→ YOUR OBJECTIVE:
Only one stretch of the data below is wanted: the lines starting at the one with "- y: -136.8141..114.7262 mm" and ending at the one with "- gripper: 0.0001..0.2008", both included, given again exactly.
*** Opening GIVEN MATERIAL ***
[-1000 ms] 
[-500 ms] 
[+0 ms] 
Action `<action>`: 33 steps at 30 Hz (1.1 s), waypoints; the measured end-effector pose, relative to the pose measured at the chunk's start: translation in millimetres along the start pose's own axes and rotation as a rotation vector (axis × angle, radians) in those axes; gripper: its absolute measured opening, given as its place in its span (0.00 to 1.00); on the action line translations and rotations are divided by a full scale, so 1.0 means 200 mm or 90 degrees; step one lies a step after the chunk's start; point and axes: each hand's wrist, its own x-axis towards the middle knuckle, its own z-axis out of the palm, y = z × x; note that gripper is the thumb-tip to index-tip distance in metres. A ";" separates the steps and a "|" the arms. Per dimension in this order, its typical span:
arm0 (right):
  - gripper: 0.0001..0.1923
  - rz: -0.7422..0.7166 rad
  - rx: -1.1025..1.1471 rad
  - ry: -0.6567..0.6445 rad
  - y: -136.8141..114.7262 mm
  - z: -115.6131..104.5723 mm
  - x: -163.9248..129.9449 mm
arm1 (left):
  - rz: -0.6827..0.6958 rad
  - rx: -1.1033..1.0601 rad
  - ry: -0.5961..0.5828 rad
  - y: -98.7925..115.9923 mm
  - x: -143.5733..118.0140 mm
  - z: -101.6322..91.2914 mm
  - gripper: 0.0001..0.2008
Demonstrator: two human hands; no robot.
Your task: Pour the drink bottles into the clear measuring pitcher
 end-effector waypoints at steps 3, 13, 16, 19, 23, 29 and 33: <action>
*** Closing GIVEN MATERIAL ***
→ RESULT OF THE EXERCISE:
  - y: -136.8141..114.7262 mm
  - z: -115.6131..104.5723 mm
  - x: -163.9248..129.9449 mm
arm1 (left):
  - rz: -0.6827..0.6958 rad
  - rx: -1.1033..1.0601 rad
  - ry: -0.5961..0.5828 rad
  - y: -98.7925..115.9923 mm
  - x: -143.5733..118.0140 mm
  - z: -101.6322..91.2914 mm
  - gripper: 0.0001..0.2008

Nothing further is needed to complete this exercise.